Search the data for the word "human" and copy out every line that has it.

RECORDED DATA:
--- START ---
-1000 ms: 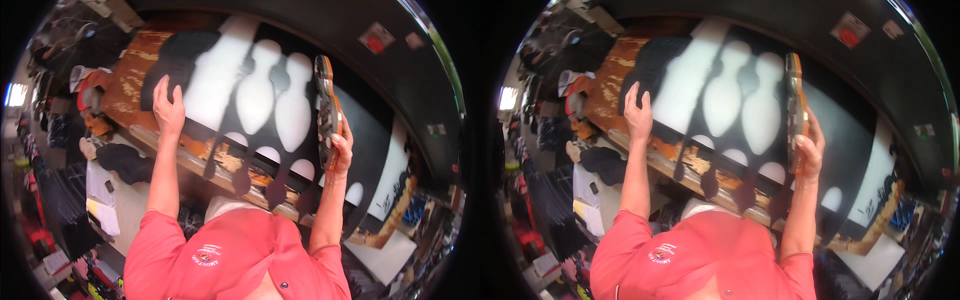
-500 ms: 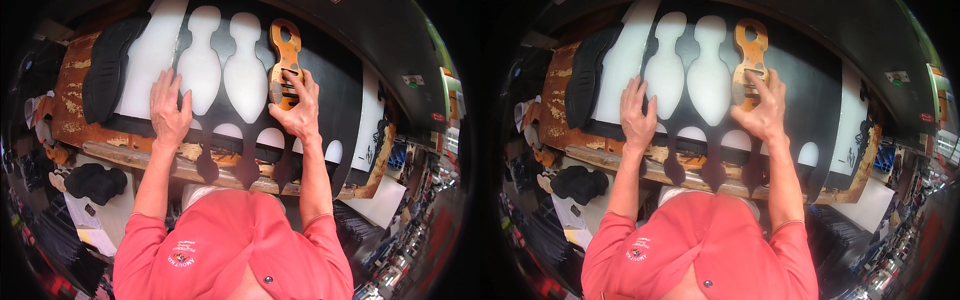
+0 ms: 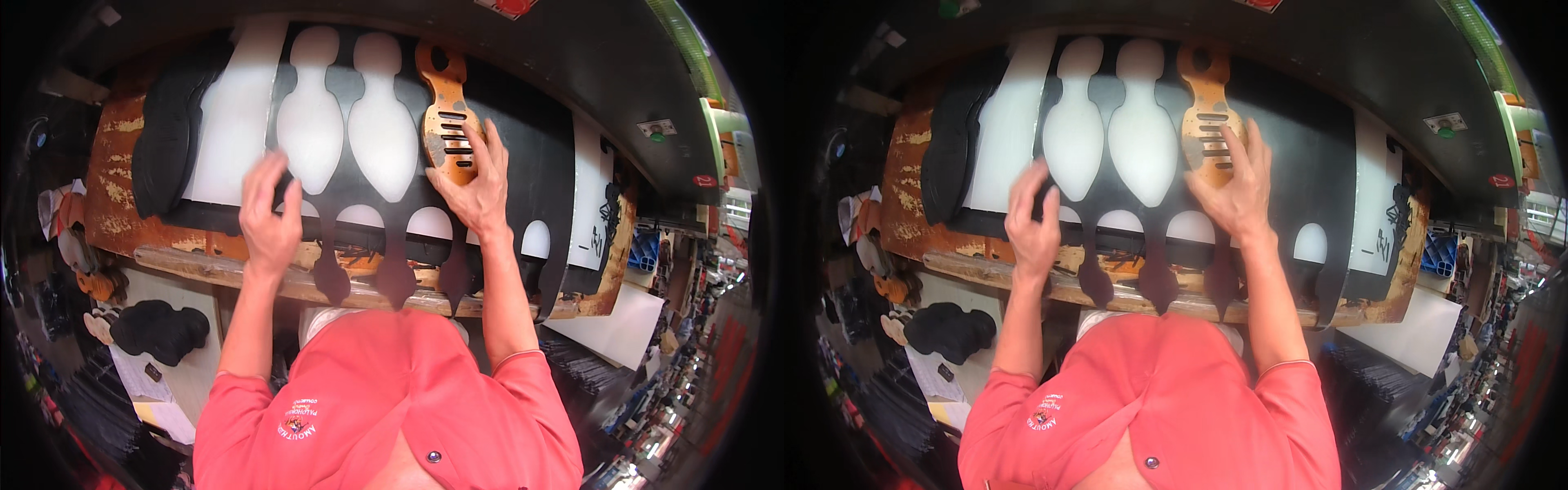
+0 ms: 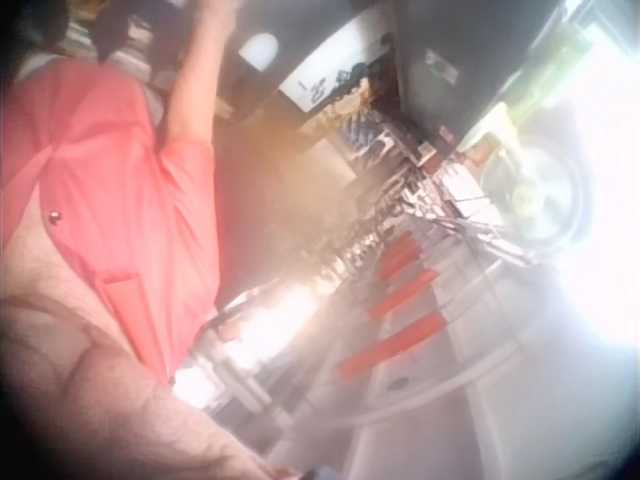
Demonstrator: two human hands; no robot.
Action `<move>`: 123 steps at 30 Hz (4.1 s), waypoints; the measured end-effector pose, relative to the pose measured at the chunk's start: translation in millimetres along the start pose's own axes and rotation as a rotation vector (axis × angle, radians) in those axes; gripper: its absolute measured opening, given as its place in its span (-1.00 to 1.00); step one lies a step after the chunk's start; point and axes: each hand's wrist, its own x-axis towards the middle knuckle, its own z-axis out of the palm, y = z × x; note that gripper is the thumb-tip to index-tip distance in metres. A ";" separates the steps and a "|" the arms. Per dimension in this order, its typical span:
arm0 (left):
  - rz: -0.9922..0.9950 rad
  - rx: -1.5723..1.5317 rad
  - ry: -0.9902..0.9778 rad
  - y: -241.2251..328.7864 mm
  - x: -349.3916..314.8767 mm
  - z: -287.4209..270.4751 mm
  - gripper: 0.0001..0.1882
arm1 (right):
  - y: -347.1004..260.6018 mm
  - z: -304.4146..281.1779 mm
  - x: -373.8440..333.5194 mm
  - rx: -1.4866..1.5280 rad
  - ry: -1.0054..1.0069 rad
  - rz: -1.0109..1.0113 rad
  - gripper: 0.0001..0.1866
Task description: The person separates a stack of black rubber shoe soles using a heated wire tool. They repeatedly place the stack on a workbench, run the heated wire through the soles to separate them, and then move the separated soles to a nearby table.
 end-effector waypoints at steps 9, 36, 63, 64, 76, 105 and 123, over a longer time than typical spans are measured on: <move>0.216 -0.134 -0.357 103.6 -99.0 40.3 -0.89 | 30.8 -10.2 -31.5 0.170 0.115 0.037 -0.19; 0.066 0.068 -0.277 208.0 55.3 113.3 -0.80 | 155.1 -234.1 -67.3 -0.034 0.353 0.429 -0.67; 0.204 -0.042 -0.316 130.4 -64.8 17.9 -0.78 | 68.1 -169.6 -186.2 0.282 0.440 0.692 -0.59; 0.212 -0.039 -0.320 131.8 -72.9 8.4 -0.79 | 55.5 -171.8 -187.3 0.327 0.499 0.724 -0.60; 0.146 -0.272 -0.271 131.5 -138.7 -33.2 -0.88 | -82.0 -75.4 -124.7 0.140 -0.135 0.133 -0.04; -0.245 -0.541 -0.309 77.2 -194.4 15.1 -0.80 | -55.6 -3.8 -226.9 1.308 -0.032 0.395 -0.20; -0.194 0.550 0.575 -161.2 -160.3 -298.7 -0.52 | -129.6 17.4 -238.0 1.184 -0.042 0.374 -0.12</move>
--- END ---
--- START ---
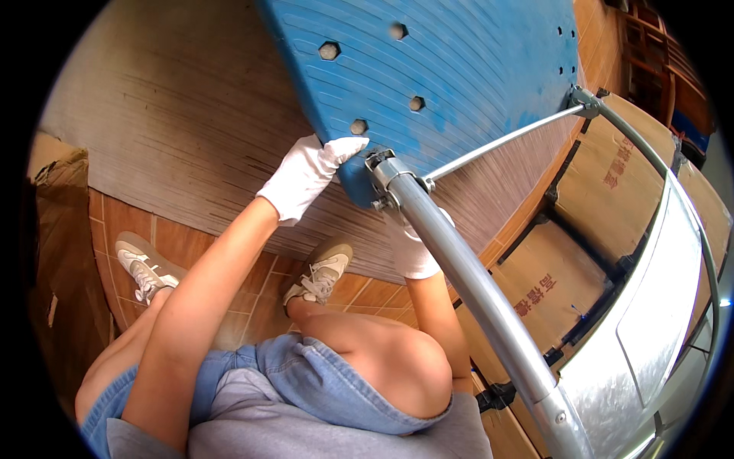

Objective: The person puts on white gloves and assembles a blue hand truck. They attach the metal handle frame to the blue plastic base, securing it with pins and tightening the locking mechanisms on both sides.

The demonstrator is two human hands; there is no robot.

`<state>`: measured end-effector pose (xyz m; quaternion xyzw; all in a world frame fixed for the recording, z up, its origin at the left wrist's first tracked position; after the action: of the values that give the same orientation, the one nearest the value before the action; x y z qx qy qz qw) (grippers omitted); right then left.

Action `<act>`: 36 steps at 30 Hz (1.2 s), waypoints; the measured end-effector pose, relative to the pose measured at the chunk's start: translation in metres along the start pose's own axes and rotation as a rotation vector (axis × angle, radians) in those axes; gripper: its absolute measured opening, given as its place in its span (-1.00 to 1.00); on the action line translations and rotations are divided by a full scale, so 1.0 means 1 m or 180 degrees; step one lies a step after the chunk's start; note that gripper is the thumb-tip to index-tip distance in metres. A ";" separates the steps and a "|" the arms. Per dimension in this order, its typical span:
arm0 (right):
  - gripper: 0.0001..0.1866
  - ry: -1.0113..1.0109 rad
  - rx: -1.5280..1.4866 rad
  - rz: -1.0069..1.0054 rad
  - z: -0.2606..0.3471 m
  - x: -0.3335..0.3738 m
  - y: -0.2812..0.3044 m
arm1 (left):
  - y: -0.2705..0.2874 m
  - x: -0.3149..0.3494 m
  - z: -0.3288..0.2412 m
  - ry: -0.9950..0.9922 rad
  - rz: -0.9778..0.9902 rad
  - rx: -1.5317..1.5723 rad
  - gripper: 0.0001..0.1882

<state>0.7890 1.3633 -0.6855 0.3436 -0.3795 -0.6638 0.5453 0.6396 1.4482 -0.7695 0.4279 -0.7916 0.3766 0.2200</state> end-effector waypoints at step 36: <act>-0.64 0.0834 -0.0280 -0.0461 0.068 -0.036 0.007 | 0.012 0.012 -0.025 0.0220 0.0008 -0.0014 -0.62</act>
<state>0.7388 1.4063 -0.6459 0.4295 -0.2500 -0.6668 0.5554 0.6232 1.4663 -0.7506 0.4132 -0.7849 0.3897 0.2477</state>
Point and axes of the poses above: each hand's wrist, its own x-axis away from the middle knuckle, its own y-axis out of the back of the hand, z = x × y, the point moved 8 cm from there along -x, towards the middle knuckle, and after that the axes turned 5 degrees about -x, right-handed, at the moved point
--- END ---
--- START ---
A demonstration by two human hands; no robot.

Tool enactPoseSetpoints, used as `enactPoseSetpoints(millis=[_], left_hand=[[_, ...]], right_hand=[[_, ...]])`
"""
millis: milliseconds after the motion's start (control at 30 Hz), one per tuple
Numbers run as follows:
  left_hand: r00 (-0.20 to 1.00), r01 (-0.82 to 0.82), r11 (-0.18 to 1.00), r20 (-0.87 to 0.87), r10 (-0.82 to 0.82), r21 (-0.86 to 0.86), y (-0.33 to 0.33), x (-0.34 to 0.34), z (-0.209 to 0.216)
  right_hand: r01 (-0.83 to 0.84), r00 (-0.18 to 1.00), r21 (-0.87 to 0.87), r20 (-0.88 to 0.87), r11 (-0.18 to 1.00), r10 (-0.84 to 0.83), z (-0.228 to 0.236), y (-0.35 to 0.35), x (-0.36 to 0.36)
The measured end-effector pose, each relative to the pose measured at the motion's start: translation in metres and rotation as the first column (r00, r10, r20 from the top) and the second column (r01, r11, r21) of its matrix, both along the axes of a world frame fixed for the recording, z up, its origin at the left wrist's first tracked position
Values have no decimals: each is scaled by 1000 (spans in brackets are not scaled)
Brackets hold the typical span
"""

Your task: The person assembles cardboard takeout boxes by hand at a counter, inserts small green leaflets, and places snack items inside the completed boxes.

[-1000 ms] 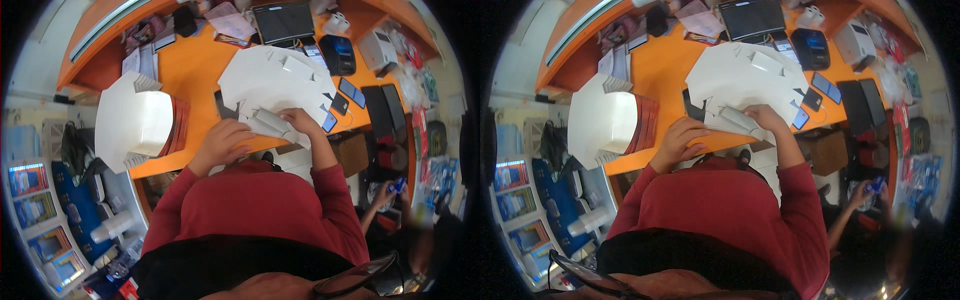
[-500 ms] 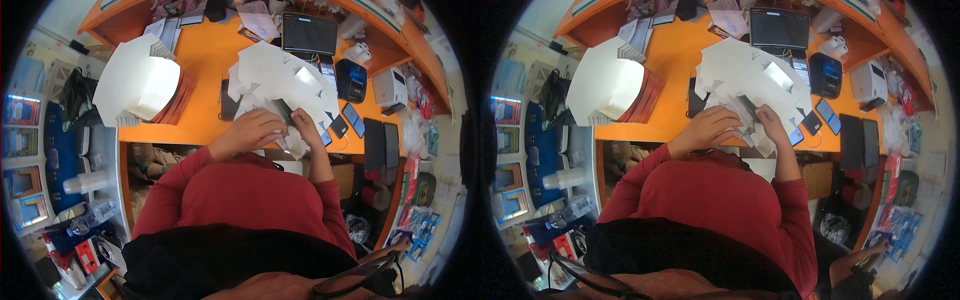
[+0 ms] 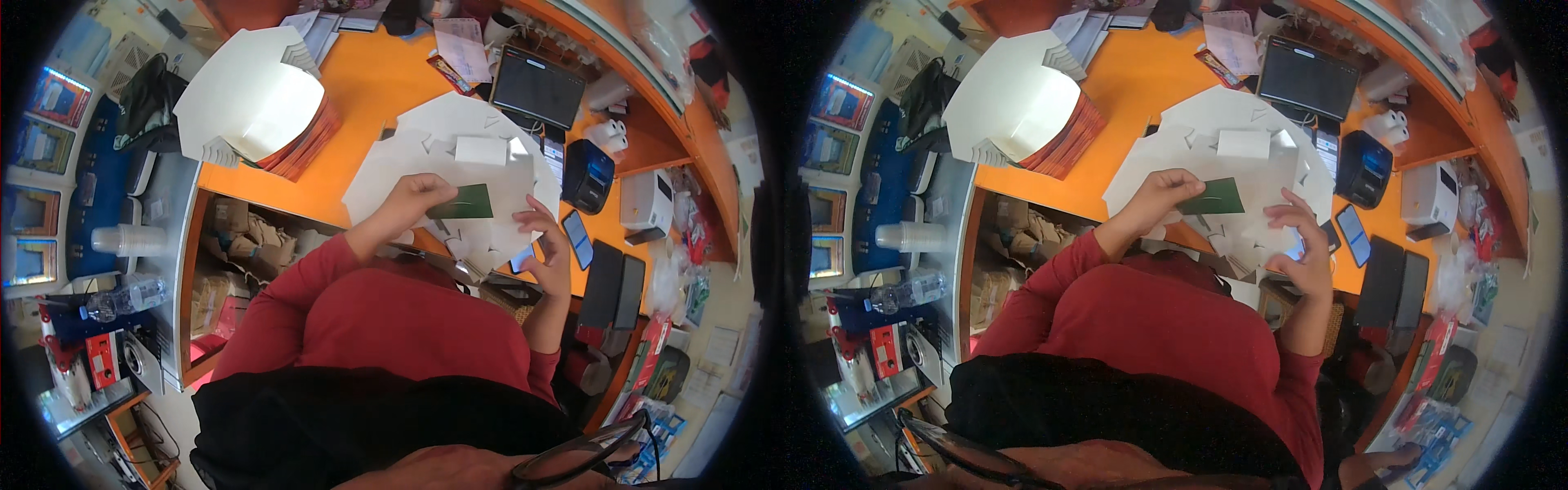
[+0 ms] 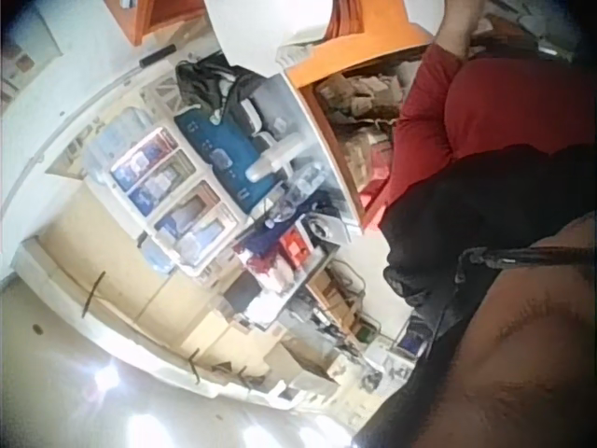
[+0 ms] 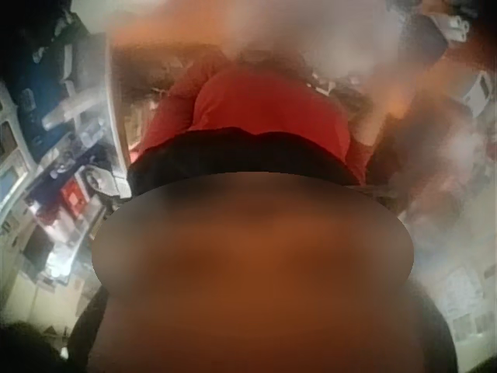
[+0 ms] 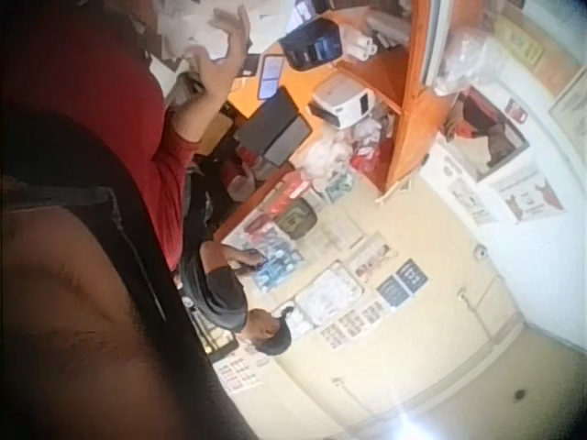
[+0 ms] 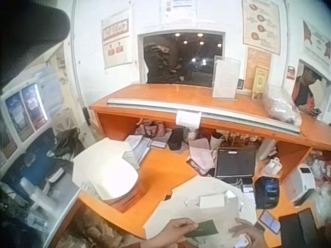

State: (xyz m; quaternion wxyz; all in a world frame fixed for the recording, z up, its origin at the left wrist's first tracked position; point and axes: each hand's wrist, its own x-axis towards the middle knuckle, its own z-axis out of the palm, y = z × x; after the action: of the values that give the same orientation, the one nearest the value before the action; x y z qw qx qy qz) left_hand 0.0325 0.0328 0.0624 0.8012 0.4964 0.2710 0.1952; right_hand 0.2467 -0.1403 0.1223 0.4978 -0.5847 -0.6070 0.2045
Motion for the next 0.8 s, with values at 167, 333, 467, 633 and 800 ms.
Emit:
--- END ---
TASK RESPONSE:
Demonstrator: two human hands; no robot.
The demonstrator is two human hands; there is no robot.
A demonstration by two human hands; no robot.

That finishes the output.